(WORK INSTRUCTIONS) Print every entry below exactly, leaving out the pictures.

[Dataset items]

• • • • •

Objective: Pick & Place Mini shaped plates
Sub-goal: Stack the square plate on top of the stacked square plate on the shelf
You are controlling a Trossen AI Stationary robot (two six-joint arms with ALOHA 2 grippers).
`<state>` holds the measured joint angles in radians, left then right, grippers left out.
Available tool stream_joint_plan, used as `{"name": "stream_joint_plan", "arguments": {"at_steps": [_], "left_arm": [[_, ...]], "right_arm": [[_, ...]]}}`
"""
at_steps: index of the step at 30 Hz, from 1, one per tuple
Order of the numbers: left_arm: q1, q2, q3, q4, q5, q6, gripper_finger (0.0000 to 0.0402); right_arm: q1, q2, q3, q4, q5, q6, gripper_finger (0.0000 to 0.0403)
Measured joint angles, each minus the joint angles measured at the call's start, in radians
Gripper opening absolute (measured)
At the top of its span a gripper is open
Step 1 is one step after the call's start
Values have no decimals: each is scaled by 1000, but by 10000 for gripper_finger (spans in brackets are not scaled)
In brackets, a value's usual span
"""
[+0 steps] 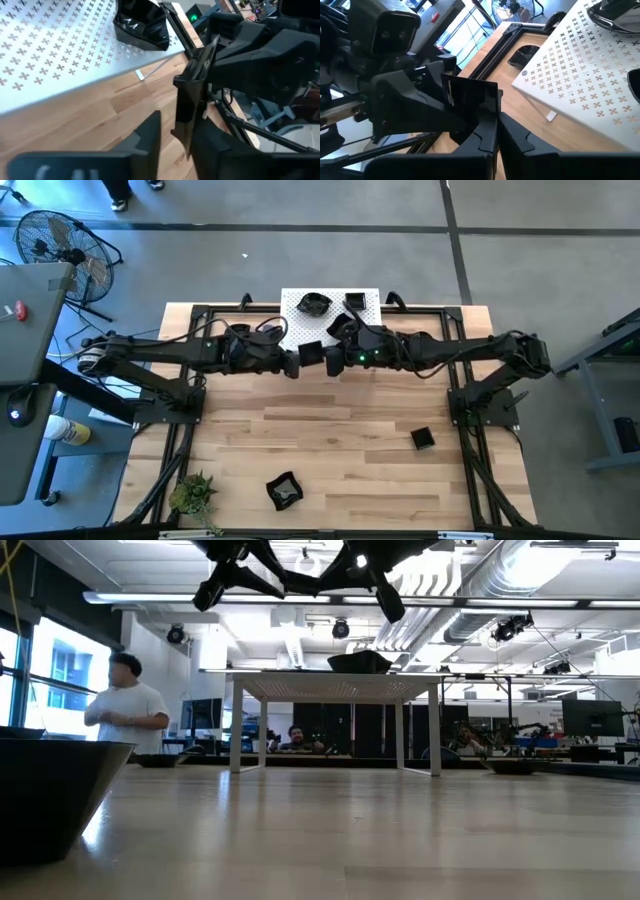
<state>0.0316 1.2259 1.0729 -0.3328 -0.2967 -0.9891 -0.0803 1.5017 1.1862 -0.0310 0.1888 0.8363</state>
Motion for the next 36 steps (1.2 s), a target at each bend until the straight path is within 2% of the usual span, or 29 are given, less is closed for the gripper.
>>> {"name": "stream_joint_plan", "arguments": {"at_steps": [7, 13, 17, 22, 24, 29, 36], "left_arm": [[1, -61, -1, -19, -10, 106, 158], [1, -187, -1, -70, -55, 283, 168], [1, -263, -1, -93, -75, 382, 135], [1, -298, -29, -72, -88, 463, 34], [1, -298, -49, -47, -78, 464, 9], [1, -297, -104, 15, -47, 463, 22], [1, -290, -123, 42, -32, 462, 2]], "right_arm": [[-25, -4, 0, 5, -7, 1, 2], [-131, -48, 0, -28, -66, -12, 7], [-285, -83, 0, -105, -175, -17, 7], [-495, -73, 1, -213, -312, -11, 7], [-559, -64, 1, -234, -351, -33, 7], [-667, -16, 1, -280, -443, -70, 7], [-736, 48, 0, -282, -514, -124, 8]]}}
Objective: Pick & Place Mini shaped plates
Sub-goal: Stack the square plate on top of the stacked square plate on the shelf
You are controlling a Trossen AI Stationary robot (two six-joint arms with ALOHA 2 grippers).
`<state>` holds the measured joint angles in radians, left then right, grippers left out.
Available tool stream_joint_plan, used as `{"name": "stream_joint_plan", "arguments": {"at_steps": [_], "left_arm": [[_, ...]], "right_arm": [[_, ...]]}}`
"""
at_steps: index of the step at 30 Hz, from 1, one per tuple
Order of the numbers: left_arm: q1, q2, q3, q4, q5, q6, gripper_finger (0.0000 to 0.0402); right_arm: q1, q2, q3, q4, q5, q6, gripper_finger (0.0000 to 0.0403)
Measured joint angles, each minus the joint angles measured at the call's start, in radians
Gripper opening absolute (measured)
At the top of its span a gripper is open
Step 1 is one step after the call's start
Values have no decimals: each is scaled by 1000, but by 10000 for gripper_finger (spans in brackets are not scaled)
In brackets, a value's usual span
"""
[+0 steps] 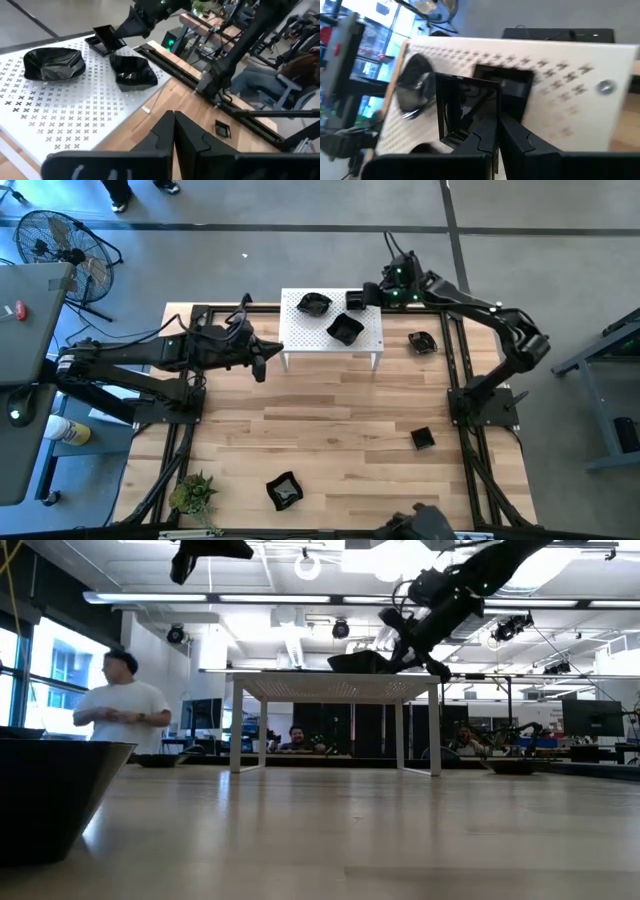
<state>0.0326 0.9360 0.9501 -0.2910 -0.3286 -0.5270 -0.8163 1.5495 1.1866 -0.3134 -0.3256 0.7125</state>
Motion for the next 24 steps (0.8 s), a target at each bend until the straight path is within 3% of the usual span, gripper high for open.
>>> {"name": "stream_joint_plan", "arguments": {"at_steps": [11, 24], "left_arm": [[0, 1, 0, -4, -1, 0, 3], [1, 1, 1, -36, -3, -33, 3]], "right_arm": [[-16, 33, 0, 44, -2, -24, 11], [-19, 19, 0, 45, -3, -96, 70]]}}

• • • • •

(OUTPUT OF THE TASK)
Objective: Pick & Place Mini shaped plates
Sub-goal: Stack the square plate on top of the stacked square plate on the shelf
You are controlling a Trossen AI Stationary robot (two six-joint arms with ALOHA 2 grippers).
`<state>` holds the measured joint angles in radians, left then right, grippers left out.
Available tool stream_joint_plan, used as `{"name": "stream_joint_plan", "arguments": {"at_steps": [_], "left_arm": [[_, ...]], "right_arm": [[_, ...]]}}`
"""
at_steps: index of the step at 30 Hz, from 1, one per tuple
Order of the numbers: left_arm: q1, q2, q3, q4, q5, q6, gripper_finger (0.0000 to 0.0402); right_arm: q1, q2, q3, q4, q5, q6, gripper_finger (0.0000 to 0.0403)
Measured joint angles, each minus the joint angles measured at the call's start, in radians
Gripper opening absolute (measured)
At the top of its span a gripper is open
Step 1 is one step after the call's start
Values have no decimals: each is scaled by 1000, but by 10000 for gripper_finger (spans in brackets are not scaled)
In brackets, a value's usual span
"""
[+0 steps] 
<state>0.0316 1.2259 1.0729 -0.3328 -0.2967 -0.9891 -0.0803 1.5017 1.1862 -0.0310 0.1888 0.8363</state>
Motion for the next 36 steps (1.2 s), a target at each bend until the straight path is within 2% of the usual span, or 29 are given, less is closed for the gripper.
>>> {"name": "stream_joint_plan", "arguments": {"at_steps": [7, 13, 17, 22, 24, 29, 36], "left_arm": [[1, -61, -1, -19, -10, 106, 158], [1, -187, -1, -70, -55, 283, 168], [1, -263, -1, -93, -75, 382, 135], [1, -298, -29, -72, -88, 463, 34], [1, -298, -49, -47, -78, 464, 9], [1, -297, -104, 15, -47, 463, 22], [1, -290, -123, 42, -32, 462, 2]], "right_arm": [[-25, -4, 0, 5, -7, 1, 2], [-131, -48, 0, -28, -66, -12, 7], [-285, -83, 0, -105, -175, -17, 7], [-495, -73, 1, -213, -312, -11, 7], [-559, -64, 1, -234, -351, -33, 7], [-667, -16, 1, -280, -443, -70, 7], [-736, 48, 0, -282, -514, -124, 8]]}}
Objective: Pick & Place Mini shaped plates
Sub-goal: Stack the square plate on top of the stacked square plate on the shelf
You are controlling a Trossen AI Stationary robot (two six-joint arms with ALOHA 2 grippers).
`<state>` holds the measured joint angles in radians, left then right, grippers left out.
Available tool stream_joint_plan, used as `{"name": "stream_joint_plan", "arguments": {"at_steps": [_], "left_arm": [[_, ...]], "right_arm": [[_, ...]]}}`
"""
at_steps: index of the step at 30 Hz, from 1, one per tuple
Order of the numbers: left_arm: q1, q2, q3, q4, q5, q6, gripper_finger (0.0000 to 0.0402); right_arm: q1, q2, q3, q4, q5, q6, gripper_finger (0.0000 to 0.0403)
Measured joint angles, each minus the joint angles measured at the call's start, in radians
Gripper opening absolute (measured)
At the top of its span a gripper is open
Step 1 is one step after the call's start
Values have no decimals: each is scaled by 1000, but by 10000 for gripper_finger (spans in brackets are not scaled)
In brackets, a value's usual span
"""
[+0 steps] 
<state>0.0326 0.9360 0.9501 -0.2910 -0.3286 -0.5270 -0.8163 1.5495 1.1866 -0.3134 -0.3256 0.7125</state>
Motion for the next 24 steps (0.8 s), a target at each bend until the straight path is within 3% of the usual span, gripper high for open.
>>> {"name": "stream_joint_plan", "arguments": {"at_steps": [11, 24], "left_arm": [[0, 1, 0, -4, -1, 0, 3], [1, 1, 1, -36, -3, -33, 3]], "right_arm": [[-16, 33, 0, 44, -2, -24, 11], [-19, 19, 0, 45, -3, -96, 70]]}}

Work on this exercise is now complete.